*Given information*
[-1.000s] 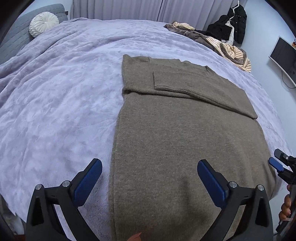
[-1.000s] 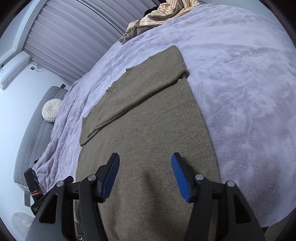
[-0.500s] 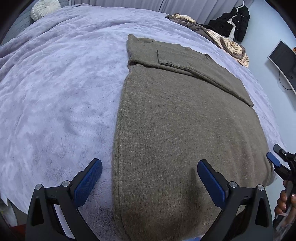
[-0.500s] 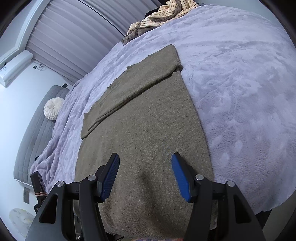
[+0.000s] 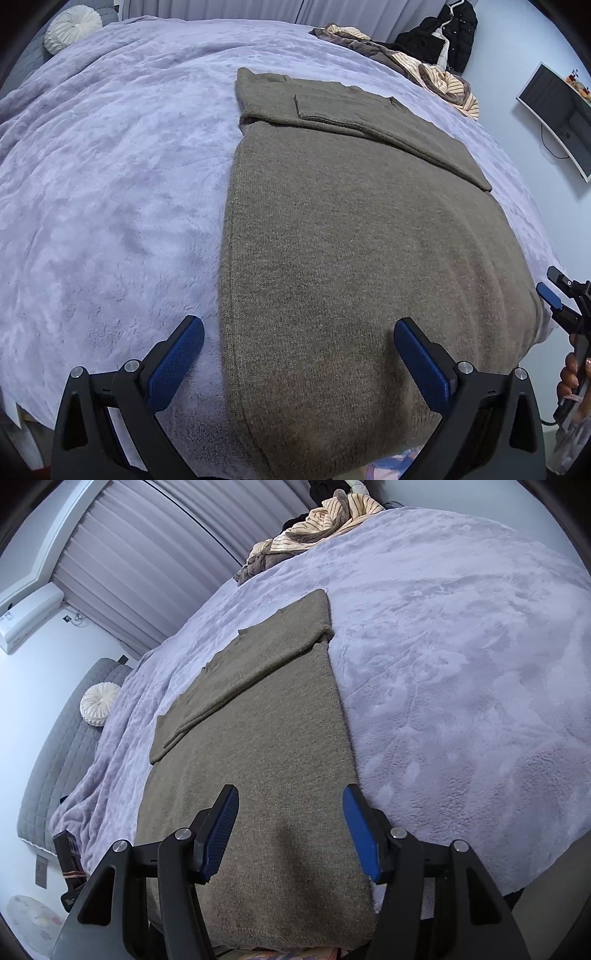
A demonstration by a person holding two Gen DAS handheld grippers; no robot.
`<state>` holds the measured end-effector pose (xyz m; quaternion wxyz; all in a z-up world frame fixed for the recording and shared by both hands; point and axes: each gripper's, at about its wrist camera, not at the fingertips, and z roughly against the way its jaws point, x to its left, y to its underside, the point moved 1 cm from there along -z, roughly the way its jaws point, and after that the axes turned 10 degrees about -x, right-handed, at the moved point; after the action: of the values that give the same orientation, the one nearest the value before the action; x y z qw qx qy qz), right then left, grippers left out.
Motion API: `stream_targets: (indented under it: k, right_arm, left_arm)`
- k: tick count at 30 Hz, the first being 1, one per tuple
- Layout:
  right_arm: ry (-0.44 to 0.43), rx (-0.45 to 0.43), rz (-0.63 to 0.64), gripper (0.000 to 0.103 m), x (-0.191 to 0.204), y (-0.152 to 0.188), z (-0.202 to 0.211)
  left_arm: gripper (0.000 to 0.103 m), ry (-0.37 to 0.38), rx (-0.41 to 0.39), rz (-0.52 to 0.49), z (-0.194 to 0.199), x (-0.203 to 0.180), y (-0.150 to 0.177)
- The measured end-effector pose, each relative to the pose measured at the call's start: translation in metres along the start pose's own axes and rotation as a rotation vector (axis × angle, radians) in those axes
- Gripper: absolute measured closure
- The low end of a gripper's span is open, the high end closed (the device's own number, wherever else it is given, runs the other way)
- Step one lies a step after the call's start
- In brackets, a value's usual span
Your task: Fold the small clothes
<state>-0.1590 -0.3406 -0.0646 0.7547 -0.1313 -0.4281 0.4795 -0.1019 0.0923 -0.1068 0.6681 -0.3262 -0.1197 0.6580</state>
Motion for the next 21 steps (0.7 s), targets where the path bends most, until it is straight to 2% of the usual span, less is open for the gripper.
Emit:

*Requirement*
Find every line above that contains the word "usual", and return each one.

*Result below*
- In brackets, a value's usual span
Motion for the next 21 steps (0.7 s), targets where the path bends most, until it is straight to 2% of the usual span, less is open for the gripper.

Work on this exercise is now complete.